Due to publisher restrictions the library cannot purchase additional copies of this title, and we apologize if there is a long waiting list. Be sure to check for other copies, because there may be other editions available.
Excerpts-
From the cover
chapter 1
DUCCIO’S DOOR
After more than three decades of being away I went back to Libya, the place where I grew up, the country of my origin, the setting-off place from where I had traveled, going further and further away. Returning changed how the past and future seemed. I felt compelled to write about it. Three years later I completed the book and emerged from that long period of concentrated work blinking into the light. It was then that I decided to go to Siena. I have for a long time been interested in Sienese art. But, now that I was finally going, my mind began to devise ways of delaying my arrival. It was as though the long years of anticipation had created a reticence. And so I complicated how I was to get there. As Siena does not have an airport, I considered flying to Florence and walking the 80 kilometers or so across the Chianti hills. I convinced myself of this on the grounds that I liked the idea of small steps covering a long distance and of finally entering the city on foot. But, a week before I was due to depart, I had, in an embarrassingly undramatic accident—in fact, by simply turning direction—twisted my knee. The pain was tremendous. When I asked the doctor how I could cause such damage by doing so little, he looked at me and said, “It happens.” He then told me that I should definitely not undertake any long-distance walks. I regretted booking the flat in Siena. I had found it after only fifteen minutes of searching online and had already paid the deposit.
My knee had not fully recovered, but I made up my mind nonetheless to fly on the planned date. My wife, Diana, decided to join me for a couple of days. She was, in effect, delivering me there. She seemed to know better than I did my need for this trip. The only tickets we could find were on Swissair. I was born in 1970 and, even though we lived in Tripoli, most of the travel my parents did throughout my childhood was on that airline. I still associate it with adventure and reliability. But on our second leg, flying from Zurich to Florence, and just as we were crossing over the snow-capped Alps, with their dramatic ravines gashed deeper where the narrow streams of melted snow ran black, the airplane suddenly turned full circle and began traveling in the opposite direction. A few minutes later the captain spoke. He said that due to a mechanical fault we had to return to Zurich. No further explanation was offered. I calculated that it would have taken us forty minutes to reach Florence and now it would take about half an hour to return to Zurich. What could have possibly gone wrong for the plane to be judged unfit to fly that extra ten minutes? Diana held my hand. I made some joke about how nice it would be to spend a few days in the Alps. She smiled cautiously and remained quiet. The plane was full and when it suddenly shook a little, some passengers could not help but let out a shallow murmur of panic. I heard a woman cry. Otherwise, everyone remained still and silent. I remember thinking I did not mind dying—that it would have to come at some point—but that I was not quite ready yet, that dying now would be a waste, given how much time I had spent learning how to live.

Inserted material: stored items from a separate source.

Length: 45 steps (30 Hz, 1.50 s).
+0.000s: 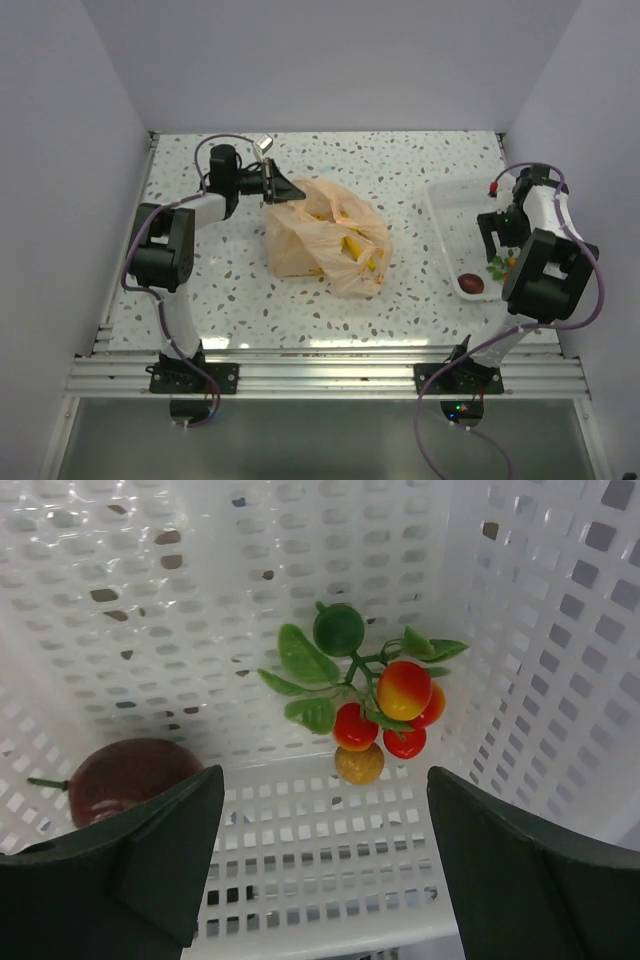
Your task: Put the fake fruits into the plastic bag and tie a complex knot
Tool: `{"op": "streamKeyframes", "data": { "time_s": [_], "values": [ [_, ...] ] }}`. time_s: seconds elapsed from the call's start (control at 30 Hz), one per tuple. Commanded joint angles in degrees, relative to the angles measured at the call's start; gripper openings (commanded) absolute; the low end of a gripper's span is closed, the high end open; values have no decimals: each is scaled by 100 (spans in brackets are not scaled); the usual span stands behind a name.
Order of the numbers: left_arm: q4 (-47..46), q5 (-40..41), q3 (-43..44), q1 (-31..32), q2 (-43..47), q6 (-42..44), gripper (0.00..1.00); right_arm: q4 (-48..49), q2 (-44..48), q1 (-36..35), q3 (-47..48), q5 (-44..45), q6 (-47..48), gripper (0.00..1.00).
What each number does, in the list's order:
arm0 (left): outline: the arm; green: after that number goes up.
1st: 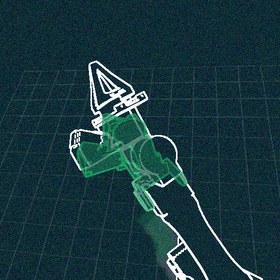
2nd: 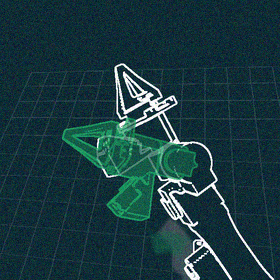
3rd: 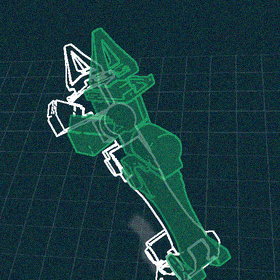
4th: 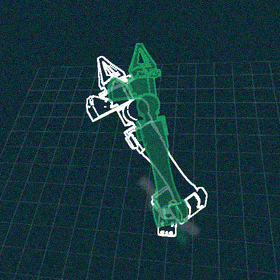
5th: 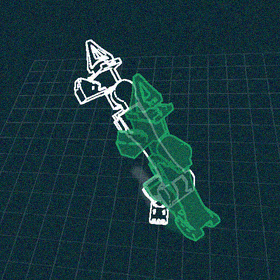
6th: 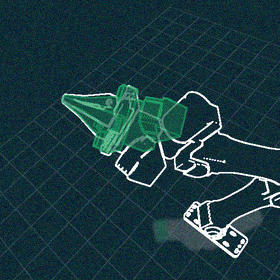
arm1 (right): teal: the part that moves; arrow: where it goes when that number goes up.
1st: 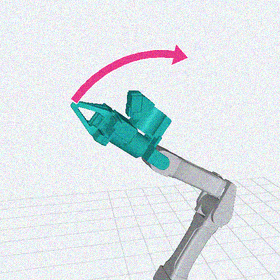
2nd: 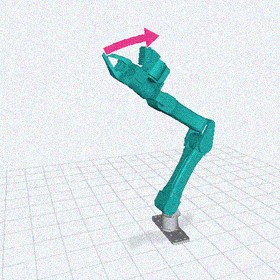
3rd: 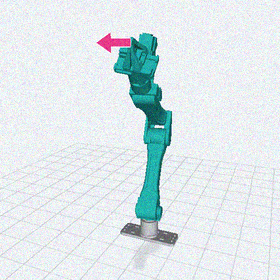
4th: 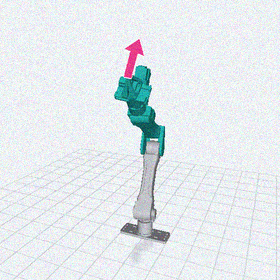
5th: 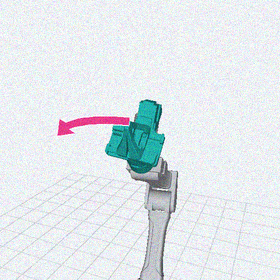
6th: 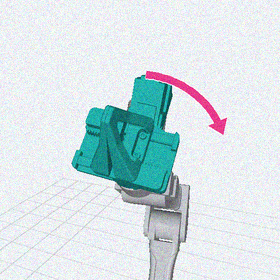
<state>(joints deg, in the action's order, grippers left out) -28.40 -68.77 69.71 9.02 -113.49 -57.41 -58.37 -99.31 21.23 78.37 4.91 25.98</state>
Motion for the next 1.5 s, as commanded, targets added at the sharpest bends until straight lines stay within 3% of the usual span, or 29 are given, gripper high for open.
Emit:
{"op": "streamKeyframes", "data": {
  "time_s": [0.0,0.23,0.47,0.6,0.63,0.7,0.73,0.9,1.13,1.23,1.47],
  "values": [
    [89,-75,-19,-49,205,300,0,519,-106,170,-119,291,267,87],
    [265,-84,16,-49,178,432,0,854,-730,223,-191,151,241,88],
    [388,-57,42,-49,205,555,0,994,-1143,223,-199,-7,250,79],
    [450,-66,86,-49,187,582,0,854,-1117,232,-147,-174,267,59],
    [450,-66,86,-49,187,590,0,801,-1082,241,-77,-218,268,48],
    [441,-66,104,-49,161,582,0,608,-942,232,46,-376,268,36],
    [450,-66,104,-49,152,582,0,442,-889,232,212,-446,259,26],
    [441,-57,95,-49,170,599,0,-148,-608,241,942,-972,171,1],
    [450,-75,78,-49,187,599,0,-1228,-414,-40,2585,-2361,-136,0],
    [458,-84,69,-49,178,599,0,-1230,-99,-478,3060,-3046,-426,0],
    [353,-84,25,-49,152,520,0,-27,289,-2664,3272,-3172,-1489,0]
  ]
}}
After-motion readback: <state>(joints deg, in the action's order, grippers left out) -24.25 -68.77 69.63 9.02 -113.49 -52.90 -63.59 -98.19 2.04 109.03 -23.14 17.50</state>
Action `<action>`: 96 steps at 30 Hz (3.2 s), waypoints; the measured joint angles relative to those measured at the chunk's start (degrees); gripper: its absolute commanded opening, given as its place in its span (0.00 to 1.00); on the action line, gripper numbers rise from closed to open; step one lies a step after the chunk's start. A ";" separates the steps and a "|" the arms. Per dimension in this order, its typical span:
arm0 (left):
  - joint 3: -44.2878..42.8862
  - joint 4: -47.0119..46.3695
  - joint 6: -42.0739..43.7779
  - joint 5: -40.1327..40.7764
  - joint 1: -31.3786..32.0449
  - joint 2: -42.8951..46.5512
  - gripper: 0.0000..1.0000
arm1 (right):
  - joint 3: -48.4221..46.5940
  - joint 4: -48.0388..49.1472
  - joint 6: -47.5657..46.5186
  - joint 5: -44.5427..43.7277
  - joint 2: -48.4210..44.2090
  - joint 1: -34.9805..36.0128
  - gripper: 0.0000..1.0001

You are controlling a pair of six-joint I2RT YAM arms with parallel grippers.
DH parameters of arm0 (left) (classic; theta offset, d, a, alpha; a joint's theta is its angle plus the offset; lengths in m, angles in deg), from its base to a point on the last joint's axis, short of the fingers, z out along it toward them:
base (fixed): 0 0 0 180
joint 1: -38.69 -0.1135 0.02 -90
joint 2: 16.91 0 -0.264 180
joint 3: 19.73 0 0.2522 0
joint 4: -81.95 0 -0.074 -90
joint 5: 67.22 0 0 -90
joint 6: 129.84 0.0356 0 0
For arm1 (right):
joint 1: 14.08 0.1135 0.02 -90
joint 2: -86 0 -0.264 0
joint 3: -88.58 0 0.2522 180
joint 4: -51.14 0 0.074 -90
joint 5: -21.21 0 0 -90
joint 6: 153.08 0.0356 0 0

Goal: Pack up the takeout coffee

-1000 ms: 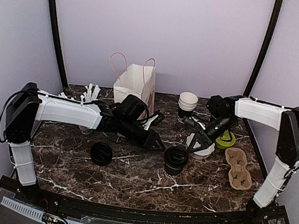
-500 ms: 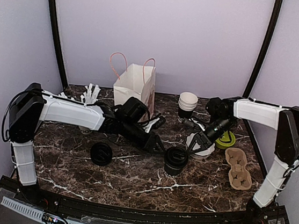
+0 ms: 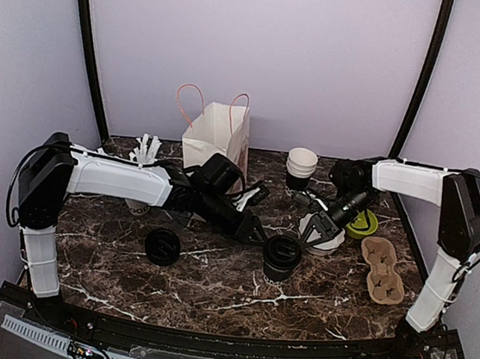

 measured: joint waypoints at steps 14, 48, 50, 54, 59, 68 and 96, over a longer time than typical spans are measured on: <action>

When the plane landed in Zurich, several of the passengers clapped. Diana and I had a tasteless lunch in the airport. The following flight did not get us into Florence till night. We went into town and had a drink and a bite to eat. We managed to make the last bus to Siena. We laughed about the saga, about how it had taken us as long to get from London to Florence as it would take to fly to India. The bus moved in the dark. It began to rain, and the rain turned...
About the Author-
Hisham Matar is the Pulitzer Prize–winning author of the memoir The Return, which also received the PEN/Jean Stein Award and other international prizes, and was selected as one of The New York Times’s Ten Best Books of the Year. His debut novel, In the Country of Men, was shortlisted for the Man Booker Prize and won several awards, including the Royal Society of Literature Ondaatje Prize and a Commonwealth First Book Award. His second novel, Anatomy of a Disappearance, was selected as one of the best books of the year by several publications, including the Chicago Tribune and The Guardian. He was elected as a Fellow of the Royal Society of Literature in 2013. Born in New York City to Libyan parents, he spent his childhood in Tripoli and Cairo and now divides his time between London and New York, where he teaches literature at Barnard College, Columbia University.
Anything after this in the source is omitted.